● DESCRIPTION OF THE TASK: Determine the number of lines in the data that contain "self", and write only that number.
>>>
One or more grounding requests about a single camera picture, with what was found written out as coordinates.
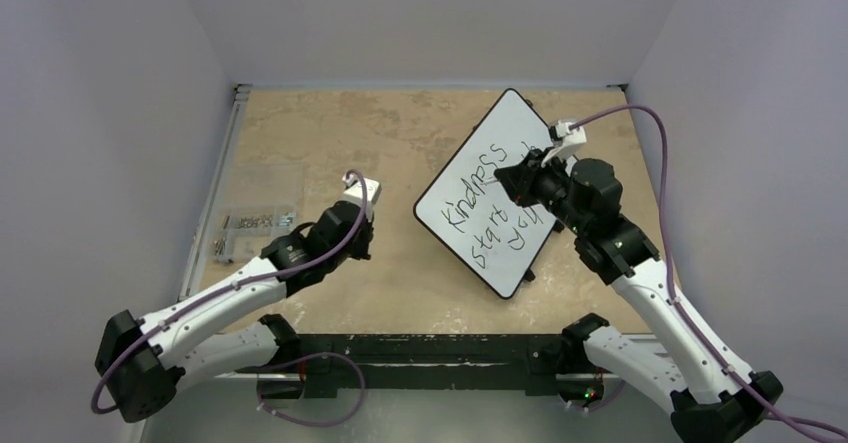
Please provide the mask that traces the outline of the white whiteboard black frame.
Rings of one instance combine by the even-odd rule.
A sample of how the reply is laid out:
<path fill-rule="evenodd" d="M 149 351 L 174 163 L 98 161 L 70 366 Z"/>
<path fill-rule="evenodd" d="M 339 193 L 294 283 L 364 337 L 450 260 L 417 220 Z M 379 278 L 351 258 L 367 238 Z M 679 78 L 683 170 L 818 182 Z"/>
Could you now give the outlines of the white whiteboard black frame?
<path fill-rule="evenodd" d="M 502 186 L 485 180 L 551 145 L 544 119 L 507 89 L 413 207 L 415 218 L 502 299 L 515 295 L 556 220 L 540 205 L 515 205 Z"/>

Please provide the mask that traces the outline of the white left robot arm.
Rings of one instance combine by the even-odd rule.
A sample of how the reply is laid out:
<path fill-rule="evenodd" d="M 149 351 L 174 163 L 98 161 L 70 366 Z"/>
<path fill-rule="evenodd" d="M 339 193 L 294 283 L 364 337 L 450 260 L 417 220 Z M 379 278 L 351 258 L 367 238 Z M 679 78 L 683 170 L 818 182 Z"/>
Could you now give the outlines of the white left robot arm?
<path fill-rule="evenodd" d="M 274 239 L 206 290 L 139 318 L 127 310 L 111 316 L 95 357 L 100 379 L 91 411 L 117 411 L 135 423 L 213 376 L 250 367 L 292 368 L 297 337 L 283 318 L 266 315 L 230 336 L 223 329 L 322 282 L 348 259 L 369 259 L 374 206 L 372 197 L 344 196 L 317 221 Z"/>

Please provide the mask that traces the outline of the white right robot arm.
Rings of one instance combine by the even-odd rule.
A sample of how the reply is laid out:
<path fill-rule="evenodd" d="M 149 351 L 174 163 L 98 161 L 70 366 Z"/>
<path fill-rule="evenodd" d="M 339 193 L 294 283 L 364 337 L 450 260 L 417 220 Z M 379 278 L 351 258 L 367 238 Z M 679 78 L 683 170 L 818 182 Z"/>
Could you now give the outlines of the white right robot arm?
<path fill-rule="evenodd" d="M 675 287 L 659 250 L 622 213 L 623 186 L 609 163 L 544 163 L 542 151 L 533 150 L 494 178 L 517 206 L 541 205 L 574 234 L 580 260 L 638 313 L 667 353 L 644 350 L 588 314 L 562 331 L 569 367 L 592 364 L 618 375 L 669 416 L 684 442 L 734 442 L 766 418 L 781 382 L 770 371 L 754 371 Z"/>

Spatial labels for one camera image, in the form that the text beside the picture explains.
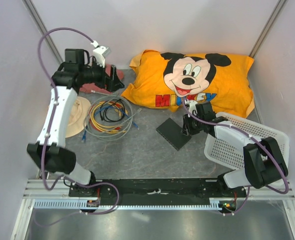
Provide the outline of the black network switch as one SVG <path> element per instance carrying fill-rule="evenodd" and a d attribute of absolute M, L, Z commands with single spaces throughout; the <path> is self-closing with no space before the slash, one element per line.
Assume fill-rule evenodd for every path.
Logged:
<path fill-rule="evenodd" d="M 179 151 L 190 140 L 191 136 L 184 135 L 182 128 L 172 119 L 168 118 L 156 131 L 177 151 Z"/>

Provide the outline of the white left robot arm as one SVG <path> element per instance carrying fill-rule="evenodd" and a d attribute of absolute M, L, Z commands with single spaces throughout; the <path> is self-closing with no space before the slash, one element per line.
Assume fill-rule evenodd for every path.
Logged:
<path fill-rule="evenodd" d="M 95 47 L 93 54 L 84 49 L 65 49 L 65 61 L 50 78 L 53 87 L 43 129 L 36 143 L 27 145 L 27 153 L 43 174 L 63 175 L 80 184 L 80 191 L 87 197 L 97 192 L 96 178 L 93 172 L 77 163 L 74 152 L 65 148 L 66 130 L 84 84 L 95 84 L 109 92 L 125 86 L 114 65 L 110 67 L 110 73 L 106 73 L 105 58 L 109 53 L 110 49 L 105 46 Z"/>

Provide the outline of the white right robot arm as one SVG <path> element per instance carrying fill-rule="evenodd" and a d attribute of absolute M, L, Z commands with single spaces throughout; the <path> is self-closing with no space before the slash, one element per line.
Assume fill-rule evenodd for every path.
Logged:
<path fill-rule="evenodd" d="M 216 116 L 210 102 L 198 103 L 183 99 L 186 111 L 182 133 L 186 136 L 205 132 L 222 140 L 243 154 L 244 167 L 218 177 L 217 193 L 228 197 L 237 187 L 267 187 L 279 194 L 289 192 L 288 166 L 277 140 L 271 136 L 260 138 L 238 128 L 227 118 Z"/>

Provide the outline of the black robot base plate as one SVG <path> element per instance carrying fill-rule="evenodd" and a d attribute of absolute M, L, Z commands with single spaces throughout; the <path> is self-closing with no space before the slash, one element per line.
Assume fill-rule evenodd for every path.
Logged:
<<<
● ANSWER BOX: 4